The required output is the lines below from the line containing "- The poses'" to the line containing "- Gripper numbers", inclusive, retyped exactly. No other lines belong in it.
======== Supplied data ========
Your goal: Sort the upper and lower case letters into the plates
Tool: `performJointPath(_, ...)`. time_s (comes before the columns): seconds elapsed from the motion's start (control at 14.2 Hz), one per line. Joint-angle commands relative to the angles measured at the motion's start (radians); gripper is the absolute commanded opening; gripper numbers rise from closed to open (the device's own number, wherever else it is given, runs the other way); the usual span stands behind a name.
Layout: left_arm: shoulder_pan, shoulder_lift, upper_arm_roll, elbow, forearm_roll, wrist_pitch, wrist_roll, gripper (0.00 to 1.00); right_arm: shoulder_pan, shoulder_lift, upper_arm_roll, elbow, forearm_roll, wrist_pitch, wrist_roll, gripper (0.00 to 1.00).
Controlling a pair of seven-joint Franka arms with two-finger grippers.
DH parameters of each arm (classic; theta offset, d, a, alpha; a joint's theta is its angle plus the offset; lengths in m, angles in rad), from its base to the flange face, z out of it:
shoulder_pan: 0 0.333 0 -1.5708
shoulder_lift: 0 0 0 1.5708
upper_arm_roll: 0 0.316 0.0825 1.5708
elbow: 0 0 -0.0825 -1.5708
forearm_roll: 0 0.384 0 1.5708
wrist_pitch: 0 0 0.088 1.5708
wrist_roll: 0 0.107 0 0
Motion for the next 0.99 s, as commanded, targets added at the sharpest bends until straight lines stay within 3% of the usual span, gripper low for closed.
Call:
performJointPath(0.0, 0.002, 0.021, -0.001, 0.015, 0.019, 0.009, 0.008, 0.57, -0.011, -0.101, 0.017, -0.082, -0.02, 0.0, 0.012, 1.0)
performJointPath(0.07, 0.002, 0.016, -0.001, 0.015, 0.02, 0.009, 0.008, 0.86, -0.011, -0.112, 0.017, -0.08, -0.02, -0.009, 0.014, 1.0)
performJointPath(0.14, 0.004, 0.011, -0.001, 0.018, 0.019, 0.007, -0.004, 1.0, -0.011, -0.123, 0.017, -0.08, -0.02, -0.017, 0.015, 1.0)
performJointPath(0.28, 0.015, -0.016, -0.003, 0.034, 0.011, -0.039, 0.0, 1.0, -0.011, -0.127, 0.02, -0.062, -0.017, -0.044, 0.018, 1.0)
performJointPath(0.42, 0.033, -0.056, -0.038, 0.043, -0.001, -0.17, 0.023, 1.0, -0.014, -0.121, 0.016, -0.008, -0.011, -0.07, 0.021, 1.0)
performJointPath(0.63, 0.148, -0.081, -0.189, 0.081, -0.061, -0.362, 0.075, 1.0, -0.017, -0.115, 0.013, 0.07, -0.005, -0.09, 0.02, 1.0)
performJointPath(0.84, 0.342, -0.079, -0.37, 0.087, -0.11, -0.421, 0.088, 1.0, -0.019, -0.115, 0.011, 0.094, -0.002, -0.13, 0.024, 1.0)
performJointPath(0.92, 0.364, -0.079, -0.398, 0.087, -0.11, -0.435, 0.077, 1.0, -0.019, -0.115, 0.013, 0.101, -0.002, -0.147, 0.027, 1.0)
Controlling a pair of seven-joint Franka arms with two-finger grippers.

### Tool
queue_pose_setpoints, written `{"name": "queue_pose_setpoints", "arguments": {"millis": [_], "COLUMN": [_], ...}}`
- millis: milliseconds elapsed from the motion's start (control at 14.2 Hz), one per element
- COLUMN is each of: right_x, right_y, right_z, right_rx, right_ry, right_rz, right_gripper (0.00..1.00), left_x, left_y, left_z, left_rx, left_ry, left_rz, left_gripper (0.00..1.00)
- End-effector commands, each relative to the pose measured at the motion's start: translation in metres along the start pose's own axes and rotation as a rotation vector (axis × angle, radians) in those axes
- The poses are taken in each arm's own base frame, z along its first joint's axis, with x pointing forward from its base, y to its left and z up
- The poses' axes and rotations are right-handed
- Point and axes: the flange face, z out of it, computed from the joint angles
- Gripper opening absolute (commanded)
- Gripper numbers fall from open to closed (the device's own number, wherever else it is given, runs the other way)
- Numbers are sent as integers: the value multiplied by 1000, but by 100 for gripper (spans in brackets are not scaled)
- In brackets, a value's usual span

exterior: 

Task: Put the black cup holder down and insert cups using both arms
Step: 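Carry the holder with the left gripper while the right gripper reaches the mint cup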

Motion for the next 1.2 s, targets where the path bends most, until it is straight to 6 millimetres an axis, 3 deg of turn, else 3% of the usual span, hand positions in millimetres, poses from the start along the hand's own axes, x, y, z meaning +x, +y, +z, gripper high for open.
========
* _Result of the exercise_
- The poses' axes and rotations are right-handed
- Point and axes: the flange face, z out of it, computed from the joint angles
- Gripper opening absolute (commanded)
- Gripper numbers fall from open to closed (the device's own number, wherever else it is given, runs the other way)

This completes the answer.